By now we are all too familiar with the preoccupation with the unmarried Black woman in the media. The question that keeps getting raised is: “Why can’t a Black woman understand, find and keep a man?”

Fundamentally I don’t have a problem with conversations about love and relationships. I have them all the time. What’s unfair about this question, and the conversation that follows, is what’s at stake because when single white women search for love, they get an HBO series (Sex and the City). But when unmarried Black women are approaching, at, or over the age of 30: it’s a crisis, it’s a catastrophe with severe consequences for the ENTIRE Black community, warranting late night specials on major television networksand talk shows dedicating entire segments to finding us a man.

The conversation always becomes “what’s wrong with Black women? “ and we get demonized as: unlovable, broken, undesirable, domineering, angry, aggressive, incompatible, uncompromising, too compromising, (in the words of Tyrese) too independent, possessing unrealistic expectations…and the list goes on.

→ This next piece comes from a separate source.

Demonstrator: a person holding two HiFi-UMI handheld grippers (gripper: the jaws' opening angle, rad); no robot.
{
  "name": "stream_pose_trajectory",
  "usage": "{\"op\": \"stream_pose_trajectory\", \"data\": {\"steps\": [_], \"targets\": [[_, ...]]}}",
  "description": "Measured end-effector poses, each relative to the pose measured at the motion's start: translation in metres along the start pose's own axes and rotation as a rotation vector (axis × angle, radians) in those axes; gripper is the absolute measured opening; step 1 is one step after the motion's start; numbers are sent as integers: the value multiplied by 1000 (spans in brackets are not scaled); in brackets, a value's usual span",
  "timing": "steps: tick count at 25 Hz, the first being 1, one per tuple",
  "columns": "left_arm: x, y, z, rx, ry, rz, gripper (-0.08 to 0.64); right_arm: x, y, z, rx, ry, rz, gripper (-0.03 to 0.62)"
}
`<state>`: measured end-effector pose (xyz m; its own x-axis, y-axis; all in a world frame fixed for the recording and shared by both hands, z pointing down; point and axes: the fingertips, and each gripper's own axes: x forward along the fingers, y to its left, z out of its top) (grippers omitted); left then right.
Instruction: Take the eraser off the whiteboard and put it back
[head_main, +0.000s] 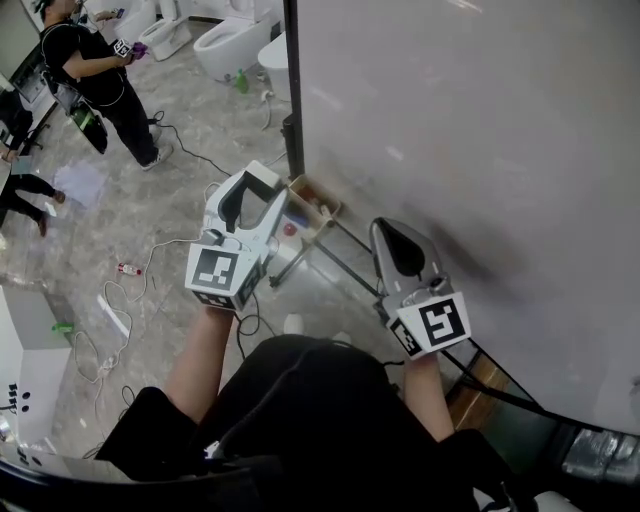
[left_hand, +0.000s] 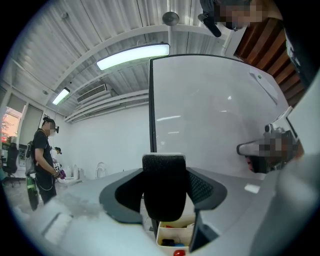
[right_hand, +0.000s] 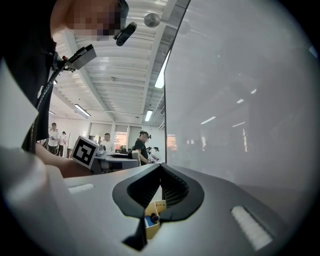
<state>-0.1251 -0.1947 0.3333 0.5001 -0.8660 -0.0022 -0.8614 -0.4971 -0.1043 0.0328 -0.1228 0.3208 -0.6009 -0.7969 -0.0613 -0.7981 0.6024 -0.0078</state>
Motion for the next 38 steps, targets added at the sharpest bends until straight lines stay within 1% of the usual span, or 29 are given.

Then here come Black-male-entertainers-turned-experts on their horses with shining armor to save the Black woman from herself! To save her from her own pathological destruction so she can do a better job of successfully creating and preserving the Black family. (Damn, that must be a lot of responsibility.)

Conversations like these put Black women on the defensive where now we need to explain what we think, how we act, and for what reasons so that these so-called experts can give us paternalistic and patriarchal prescriptions for solving the so-called crisis of the unmarried Black woman.

Academic professor and researcher Ralph Richard Banks, recent author of Is Marriage for White People, administers the latest advice for us. He enters the conversation on the assumption that has gone unchecked: that all Black women are successful, and all Black men are victims of America…as if heterosexual Black women seeking marriage aren’t in poverty with a net wealth of $5, suffering from wage discrimination, or also dealing with escalating rates of incarceration. But setting those facts aside, he advises that Black women consider interracial marriage for the purposes of bolstering the Black family and better serving our race. (No, I’m not making this up, see for yourself.)

So clearly what’s at stake here is the Black family. Not Black women’s happiness, not our ability to learn and grow as lovers and partners in a relationship or in marriage. What’s at stake is the responsibility that consistently gets laid on our back about the success or failure of the ENTIRE Black community. As if single parent families headed by women are the root cause for disparities and inequality. (Sound familiar? Yup, kind of like the Moynihan Report.)

My question is: why do people get to collectively comment on my body, my sex, my family, my choices, and my life circumstances? It’s just not fair. The answer: the preoccupation with the unmarried Black woman is part of a larger history and tradition of the hypervisibility of the Black female body. Our bodies, lives, love and labor are always on display as a spectacle for public debate, open for public inspection and consumption (you better believe that people are getting paid for the publication, distribution and sale of these books in addition to “expert” appearances on television).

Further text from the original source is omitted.